The crowd, concussions and me. What I learnt first hand.

The crowd “went silent”  the player “lay motionless” the medics were “taking every precaution”. It was just yesterday, Sunday in the CFL when  players took to one knee on the field  while their comrade lay on the turf.  This feet were taped together, medics lifted him up in a carefully synchronized count.   The ambulance was called. The game went on.  Hours later the lad on the field:  Marc Olivier Brouillette tweeted:  Thank you…everything looks good and I will be okay.

After the game, Montreal head coach Marc Trestman is reported to have said Brouillette suffered a concussion but was otherwise doing well.

Marc Olivier Brouillette was born on St. Valentine’s Day. When he’s on the field, he plays his heart out. He’s a kind and beefy looking lad of 26. He makes a 49 inch box jump with weights look very “do-able”.  He’s an athlete-  a young and healthy one, but as someone who  knows, I can let you in a a simple truth.
People  who have a concussion don’t do so “well” for a while.  They are in a fog.  A big fog.  They have a head ache.  A big head ache.  Balance is off.  Looking up or sideways brings on vertigo. Focussing is difficult. Thinking is a strain. Lights and sounds hurt the brain.

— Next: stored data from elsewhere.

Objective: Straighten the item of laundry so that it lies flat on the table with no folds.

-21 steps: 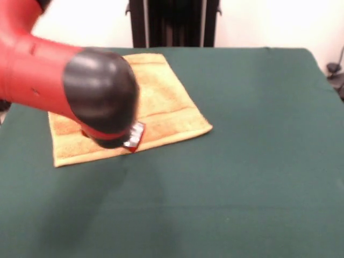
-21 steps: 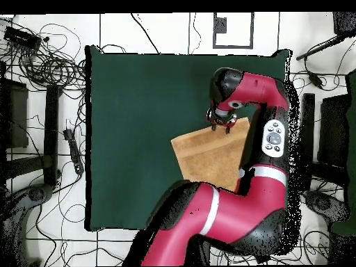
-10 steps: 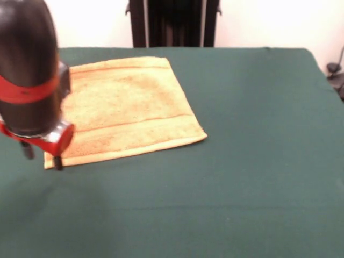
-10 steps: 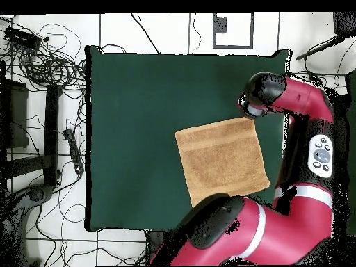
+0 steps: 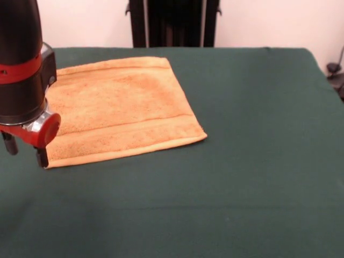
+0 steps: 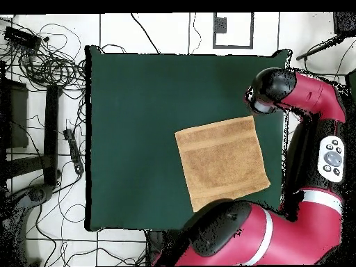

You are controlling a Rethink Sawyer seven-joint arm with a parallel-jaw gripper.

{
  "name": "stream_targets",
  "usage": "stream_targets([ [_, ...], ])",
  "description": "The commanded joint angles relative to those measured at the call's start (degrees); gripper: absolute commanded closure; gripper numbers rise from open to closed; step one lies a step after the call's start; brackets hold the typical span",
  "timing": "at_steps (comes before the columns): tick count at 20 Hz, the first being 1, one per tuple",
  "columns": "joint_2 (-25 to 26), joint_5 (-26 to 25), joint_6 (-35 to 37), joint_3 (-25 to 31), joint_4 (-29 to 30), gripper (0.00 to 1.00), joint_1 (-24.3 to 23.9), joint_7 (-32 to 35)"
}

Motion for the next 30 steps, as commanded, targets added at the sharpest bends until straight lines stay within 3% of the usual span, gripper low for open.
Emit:
stream_targets([
  [1,1.78,-0.74,-8.19,10.95,10.26,0.00,-0.20,-18.38],
  [4,3.33,-1.09,-8.69,9.89,8.74,0.00,0.19,-12.74],
  [11,5.36,-2.43,-5.28,8.99,5.25,0.00,1.07,-12.20],
  [30,4.28,-2.03,-9.21,8.17,7.88,0.00,0.20,-7.75],
])
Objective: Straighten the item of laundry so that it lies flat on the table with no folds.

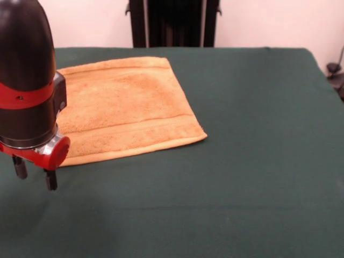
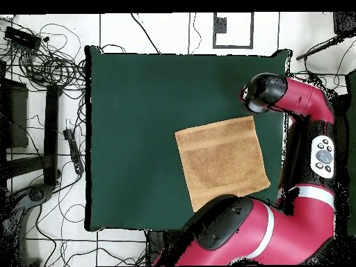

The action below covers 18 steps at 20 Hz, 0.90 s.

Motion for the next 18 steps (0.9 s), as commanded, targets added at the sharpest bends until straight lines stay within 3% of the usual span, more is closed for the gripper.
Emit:
stream_targets([
  [1,1.44,-1.01,-3.09,5.47,7.85,0.00,1.10,-8.03],
  [18,1.86,-1.13,-3.19,5.55,7.33,0.00,1.37,-7.34],
])
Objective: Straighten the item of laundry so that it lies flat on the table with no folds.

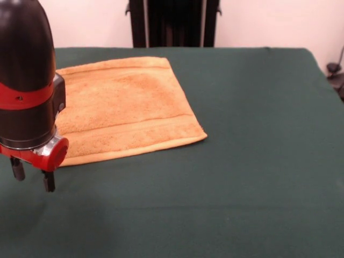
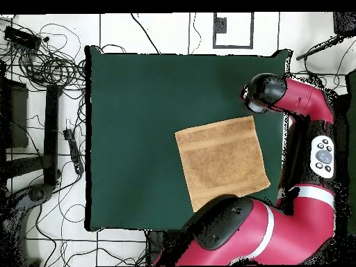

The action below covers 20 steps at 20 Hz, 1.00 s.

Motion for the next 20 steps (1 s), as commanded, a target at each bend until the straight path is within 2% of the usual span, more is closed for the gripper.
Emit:
stream_targets([
  [1,1.88,-0.65,-2.41,5.54,7.38,0.00,1.36,-7.16],
  [20,2.10,-1.07,-3.65,5.86,7.53,0.00,1.18,-6.54],
])
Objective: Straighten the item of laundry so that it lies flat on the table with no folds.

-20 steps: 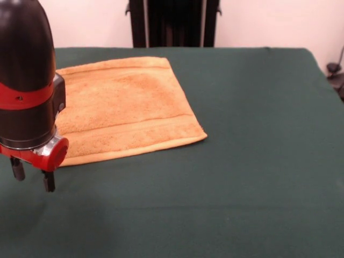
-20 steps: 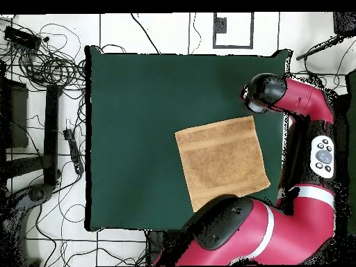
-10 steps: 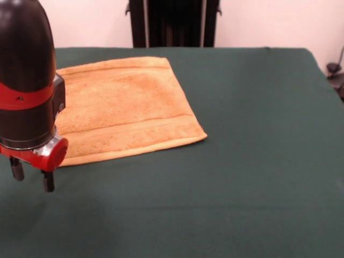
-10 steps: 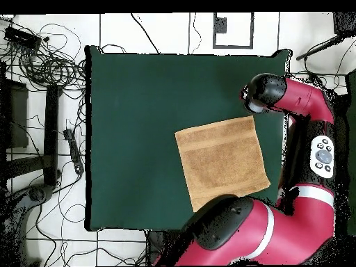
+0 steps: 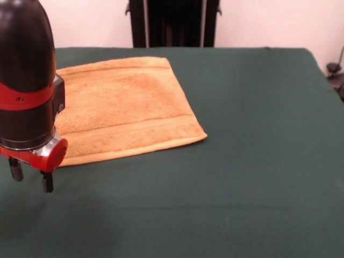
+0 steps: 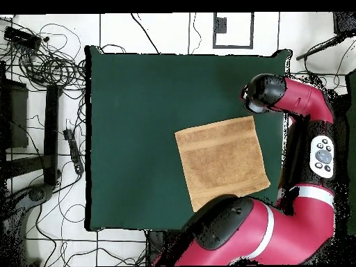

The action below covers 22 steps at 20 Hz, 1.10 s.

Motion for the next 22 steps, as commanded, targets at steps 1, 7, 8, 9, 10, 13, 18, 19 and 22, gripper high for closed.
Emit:
stream_targets([
  [1,2.09,-0.25,-3.16,5.78,7.55,0.00,1.19,-6.46],
  [7,0.33,0.34,-2.90,5.98,9.44,0.00,0.88,-6.58],
  [8,-1.41,0.77,-1.44,5.81,10.44,0.00,0.94,-6.92],
  [9,-3.15,1.19,0.01,5.63,11.45,0.00,0.99,-7.26],
  [10,-5.23,1.76,1.31,5.45,12.82,0.00,1.02,-7.29],
  [13,-10.82,3.13,3.22,4.99,16.74,0.00,1.20,-6.44],
  [18,-17.15,4.72,5.47,5.07,20.73,0.00,1.69,-5.75],
  [19,-18.23,5.66,6.12,4.50,21.31,0.00,2.01,-2.72],
  [22,-19.39,6.43,9.08,4.24,20.54,0.00,2.51,-1.91],
])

I don’t play football and I’m not a “young strapping” athlete but   I am in week five of concussion recovery and I can tell you it doesn’t feel “fine”. My concussion is mild.  I have had a headache each and every day all day for 30 something continuous days.  I still  get tired focussing or thinking.  My balance is off and my body is still sore.  Today’s a good day,  but I’m not fine.

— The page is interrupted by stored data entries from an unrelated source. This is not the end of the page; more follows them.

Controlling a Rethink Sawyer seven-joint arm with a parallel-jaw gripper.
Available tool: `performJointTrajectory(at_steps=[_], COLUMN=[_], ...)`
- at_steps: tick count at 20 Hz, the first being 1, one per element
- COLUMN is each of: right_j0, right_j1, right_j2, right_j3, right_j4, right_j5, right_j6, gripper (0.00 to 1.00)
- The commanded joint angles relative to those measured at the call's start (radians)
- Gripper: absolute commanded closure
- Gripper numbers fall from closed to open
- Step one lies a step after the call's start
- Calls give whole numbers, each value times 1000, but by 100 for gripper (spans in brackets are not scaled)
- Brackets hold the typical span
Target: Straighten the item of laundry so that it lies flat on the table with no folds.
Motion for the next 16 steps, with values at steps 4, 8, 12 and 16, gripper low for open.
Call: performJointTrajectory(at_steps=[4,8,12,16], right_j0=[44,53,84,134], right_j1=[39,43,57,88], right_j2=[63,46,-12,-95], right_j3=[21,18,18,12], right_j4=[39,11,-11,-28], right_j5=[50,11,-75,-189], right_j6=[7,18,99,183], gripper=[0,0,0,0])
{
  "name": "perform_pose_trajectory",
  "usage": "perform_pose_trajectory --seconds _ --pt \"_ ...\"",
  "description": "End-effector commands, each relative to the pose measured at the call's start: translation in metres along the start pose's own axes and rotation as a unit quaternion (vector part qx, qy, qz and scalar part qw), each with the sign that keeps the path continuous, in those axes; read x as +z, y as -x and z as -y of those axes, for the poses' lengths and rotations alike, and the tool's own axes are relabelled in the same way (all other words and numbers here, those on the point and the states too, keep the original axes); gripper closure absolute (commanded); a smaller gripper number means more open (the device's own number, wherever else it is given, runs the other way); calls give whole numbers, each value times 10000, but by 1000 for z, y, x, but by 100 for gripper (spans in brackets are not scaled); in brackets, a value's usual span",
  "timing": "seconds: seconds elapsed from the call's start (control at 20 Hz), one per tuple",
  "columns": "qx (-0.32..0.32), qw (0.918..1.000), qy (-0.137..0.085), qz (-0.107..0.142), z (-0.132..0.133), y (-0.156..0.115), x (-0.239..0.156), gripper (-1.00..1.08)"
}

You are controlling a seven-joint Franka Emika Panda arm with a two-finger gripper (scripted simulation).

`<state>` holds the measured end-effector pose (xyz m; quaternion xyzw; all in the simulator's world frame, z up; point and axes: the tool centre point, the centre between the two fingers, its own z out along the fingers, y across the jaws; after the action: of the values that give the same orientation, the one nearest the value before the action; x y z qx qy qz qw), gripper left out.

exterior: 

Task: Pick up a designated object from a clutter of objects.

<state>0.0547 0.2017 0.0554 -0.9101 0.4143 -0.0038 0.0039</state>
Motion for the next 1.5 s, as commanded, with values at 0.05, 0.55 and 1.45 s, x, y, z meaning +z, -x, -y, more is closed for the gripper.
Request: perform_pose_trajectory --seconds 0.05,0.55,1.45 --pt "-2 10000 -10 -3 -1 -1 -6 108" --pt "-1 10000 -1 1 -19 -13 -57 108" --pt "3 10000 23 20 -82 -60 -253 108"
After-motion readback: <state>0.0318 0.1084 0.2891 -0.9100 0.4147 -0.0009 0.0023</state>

My job as a director requires that I think and  I pride myself in (usually) being a quick thinker.  I love to synthesize, analyze, ponder, consider and plan.  Not so much this past month.

Today is a good day.  I’m doing some thinking and some writing.  I’ve even done a little analyzing and planning.  But I’m all tuckered out now.  I think I may  have to have a lay down.
Sidney Crosby says that when he went back to playing, he played with concussion symptoms, for example his eyes weren’t tracking.  (Concussions are a very interesting phenomenon-  they are diagnosed based on symptoms because you can’t see a concussion  until you do a brain biopsy.  That’s why athletes  have willed their brains to science.)

But back to Sydney Crosby playing hockey without fully functional eyes. I can tell you that functioning with non tracking eyes is a little cumbersome, because my eyes still don’t track well. When your eyes don’t track, you can’t focus quickly enough to watch anything that’s moving quickly.  Sometimes you see double, and sometimes anything that moves in front of you has a little shadow, or tail.  I can only speculate how this would be a bit of a disadvantage while playing hockey.  That along with the balance thing.

My doc (a sports injury doc) reminds me that the body takes its own time to heal and that concussions and soft tissue injuries take longer to be made right.  I know that a twenty-something athlete is going to heal a lot more quickly than I, but I do know that any athlete who has had a concussion is not going to feel fine.  Not for a while.

BC (before concussion)  I’d take a little longer to refine this post and check for spelling errors and clear thinking.  But today I know this is the best it’s going to get – at least for a while.  That’s ok.  Actually, I’m doing fine.